- Utilities Have the Weakest Intermediate-Term Breadth
- NYSE Advance/Decline Metrics Remain Under Pressure
- Uptick in New Lows for a Second Consecutive Week on the NYSE
- S&P 500 Breadth is More Resilient
- Small Caps Remains the Worst of the Bunch
Chart in Focus:
While the equity market has been under pressure for the past week and half, breadth has weakened as well for the most part (see charts below). However, it is interesting to note that at the sector level, the group with the lowest percentage of stocks above their respective 50-day moving averages is the defensive Utilities sector. Roughly 32% of the stocks in the sector are above this measure of the intermediate-term trend. At the same time, the Utilities Index is in the process of testing its own 50-day moving average.
The S&P 500 once again paid a visit to the 50-day moving average and, once again, this measure of the intermediate-term trend held as support. For the NYSE Advance/Decline Line, the 50-day moving average has proven to be resistance.

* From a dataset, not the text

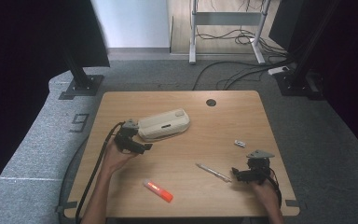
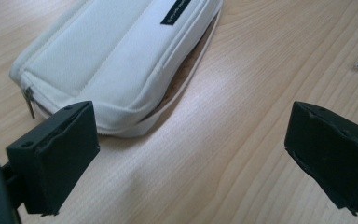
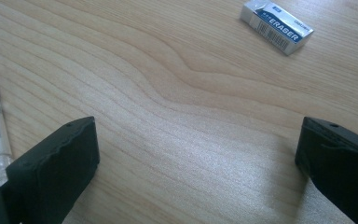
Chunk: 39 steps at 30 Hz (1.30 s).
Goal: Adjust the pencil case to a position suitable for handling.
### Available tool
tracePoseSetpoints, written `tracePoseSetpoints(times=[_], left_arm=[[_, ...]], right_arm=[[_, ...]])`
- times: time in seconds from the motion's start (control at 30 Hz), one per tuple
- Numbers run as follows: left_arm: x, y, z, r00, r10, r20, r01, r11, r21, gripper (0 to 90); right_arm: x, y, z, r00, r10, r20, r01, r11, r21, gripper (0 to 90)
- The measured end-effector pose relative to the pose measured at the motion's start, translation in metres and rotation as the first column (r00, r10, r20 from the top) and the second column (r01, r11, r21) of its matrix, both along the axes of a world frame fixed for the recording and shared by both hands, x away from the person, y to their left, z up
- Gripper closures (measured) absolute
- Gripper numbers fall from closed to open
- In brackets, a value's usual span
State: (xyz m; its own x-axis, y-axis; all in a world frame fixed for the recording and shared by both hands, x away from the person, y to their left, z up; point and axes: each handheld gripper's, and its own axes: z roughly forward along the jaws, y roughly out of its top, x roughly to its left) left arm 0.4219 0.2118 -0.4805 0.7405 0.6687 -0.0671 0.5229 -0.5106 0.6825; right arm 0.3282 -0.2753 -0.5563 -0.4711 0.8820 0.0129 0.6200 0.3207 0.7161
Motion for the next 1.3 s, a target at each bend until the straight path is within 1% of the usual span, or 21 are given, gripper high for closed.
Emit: tracePoseSetpoints(times=[0.07,0.2,0.23,0.27,0.37,0.4,0.43,0.47,0.53,0.6,0.83,0.9,0.97,1.0,1.03,1.13,1.17,1.2,1.23,1.27,1.3], left_arm=[[0.004,-0.001,0.001,0.9999,-0.007,-0.009,0.006,0.9999,-0.01,2.7],[0.011,-0.004,0.002,0.9997,-0.017,-0.015,0.017,0.9998,0.005,2.6],[0.014,-0.004,0.002,0.9998,-0.017,-0.013,0.017,0.9997,-0.018,2.9],[0.017,-0.005,0.002,0.9996,-0.016,-0.023,0.016,0.9996,-0.024,2.9],[0.023,-0.009,0.003,0.9994,-0.024,-0.025,0.024,0.9997,0.001,3.1],[0.025,-0.01,0.004,0.9996,-0.023,-0.018,0.023,0.9997,-0.001,3.4],[0.026,-0.011,0.004,0.9993,-0.028,-0.024,0.028,0.9996,0.005,4.3],[0.028,-0.013,0.005,0.9992,-0.028,-0.029,0.029,0.9994,0.017,4.9],[0.032,-0.016,0.005,0.9993,-0.03,-0.024,0.031,0.9979,0.057,5.3],[0.036,-0.017,0.006,0.9987,-0.034,-0.038,0.035,0.9983,0.046,5.9],[0.049,-0.022,0.01,0.9982,-0.047,-0.038,0.049,0.998,0.041,8.2],[0.055,-0.026,0.007,0.9976,-0.054,-0.042,0.056,0.9973,0.048,10.3],[0.06,-0.028,0.004,0.9966,-0.059,-0.058,0.061,0.9972,0.043,12.6],[0.06,-0.028,0.004,0.9966,-0.059,-0.058,0.061,0.9972,0.043,13.5],[0.065,-0.029,-0.001,0.9953,-0.065,-0.071,0.068,0.9968,0.041,14.6],[0.069,-0.031,-0.006,0.9946,-0.07,-0.077,0.074,0.9962,0.047,17.6],[0.07,-0.031,-0.009,0.9931,-0.083,-0.083,0.087,0.9953,0.044,17.6],[0.072,-0.032,-0.011,0.9925,-0.087,-0.086,0.091,0.9948,0.044,20.3],[0.074,-0.033,-0.015,0.9927,-0.084,-0.086,0.089,0.9944,0.057,23.0],[0.074,-0.033,-0.015,0.9927,-0.084,-0.086,0.089,0.9944,0.057,25.2],[0.077,-0.033,-0.02,0.9929,-0.079,-0.089,0.085,0.9943,0.065,28.5]], right_arm=[[0.0,0.0,0.0,1.0,0.001,0.001,-0.001,1.0,0.0,0.0],[0.0,0.0,0.0,1.0,0.0,0.0,0.0,1.0,0.0,0.0],[0.0,0.0,0.0,1.0,0.0,0.0,0.0,1.0,0.0,0.0],[0.0,0.0,0.0,1.0,0.0,0.0,0.0,1.0,0.0,0.0],[0.0,0.0,0.0,1.0,0.0,0.0,0.0,1.0,0.0,0.0],[0.0,0.0,0.0,1.0,0.0,0.0,0.0,1.0,0.0,0.0],[0.0,0.0,0.0,1.0,0.0,0.0,0.0,1.0,0.0,0.0],[0.0,0.0,0.0,1.0,0.0,0.0,0.0,1.0,0.0,0.0],[0.0,0.0,0.0,1.0,0.0,0.0,0.0,1.0,0.0,0.0],[0.0,0.0,0.0,1.0,0.0,0.0,0.0,1.0,0.0,0.0],[0.0,0.0,0.0,1.0,0.0,0.0,0.0,1.0,0.0,0.0],[0.0,0.0,0.0,1.0,0.0,0.0,0.0,1.0,0.0,0.0],[0.0,0.0,0.0,1.0,0.0,0.001,0.0,1.0,0.0,0.0],[0.0,0.0,0.0,1.0,0.0,0.001,0.0,1.0,0.0,0.0],[0.0,0.0,0.0,1.0,0.0,0.001,0.0,1.0,0.0,0.0],[0.0,0.0,0.0,1.0,0.0,0.001,0.0,1.0,-0.001,0.0],[0.0,0.0,0.0,1.0,0.001,0.001,-0.001,1.0,-0.001,0.0],[0.0,0.0,0.0,1.0,0.0,0.001,0.0,1.0,-0.001,0.0],[0.0,0.0,0.0,1.0,0.0,0.001,0.0,1.0,0.0,0.0],[0.0,0.0,0.0,1.0,0.001,0.001,-0.001,1.0,0.0,0.0],[0.0,0.0,0.0,1.0,0.001,0.001,-0.001,1.0,-0.001,0.0]])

After a brief trip above, the A/D Line has moved back below the moving average and continues to diverge with price.
The same dynamic is also true for the NYSE’s Advancing – Declining Volume Line. This metric is battling a declining 50-day moving average and has not been able to get above it. At the same time, it continues to diverge with price.
The 5-day moving averages of issues on the NYSE making new 52-week and six-month lows continued to move higher this week. If yesterday’s rebound in the equity markets is going to have staying power, we would expect to see these metrics quickly move back below 1%.
The 5-day moving averages of the percentage of NYSE issues making new six-month and 52-week highs has moved lower again this week. The case can be made that there is also a divergence in these metrics as the moving averages have been trending to the downside as the S&P 500 has been steadily grinding higher.
We often try to save the word “textbook” for perfect uptrends. However, the description applies to downtrends as well, and the percentage of NYSE Issues trading above their respective 200-day moving averages is in a textbook downtrend. The series of lower highs and lower lows has been in place for the majority of 2021 despite the textbook uptrend for the S&P 500.
The percentage of NYSE issues trading above their own 50-day moving averages is flat over the past week after a false breakout in late-August. This is a somewhat encouraging development as is the fact that this metric has been making higher lows of late.
The percentage of stocks trading above their respective 20-day moving averages is also flat over the past week and has also been making higher lows. The S&P 500 is in the process of turning higher to reclaim its own 20-day moving average.
S&P 500 Breadth
Breadth metrics for the S&P 500 are mixed over the past week, with the short-term data taking more of a hit than the long-term data.
- Advance/Decline Line: Holding its 50-day moving average, same as the index.
- Percent Above Their 200-Day Moving Average: 74% from 73% last week.
- Percent Above Their 50-Day Moving Average: 52% from 58% last week.
- Percent Above Their 20-Day Moving Average: 41% from 48% last week.
Small Cap Breadth
Breadth metrics for the S&P 600 Small Cap Index have weakened further this week.
- Advance/Decline Line: Below the 50-day moving average, another test of support.
- Percent Above Their 200-Day Moving Average: 48% from 54% last week.
- Percent Above Their 50-Day Moving Average: 38% from 44% last week.
- Percent Above Their 20-Day Moving Average: 33% from 41% last week.
As we would expect after more than a week of selling pressure, breadth metrics have mostly weakened. The S&P 500’s stats have held up the best and the index has once again found support at the rising 50-day moving average. Small Caps remains the weakest and the metrics have ticked lower over the past week. Across the board, divergences remain in place, prompting the question, “how long can they last”?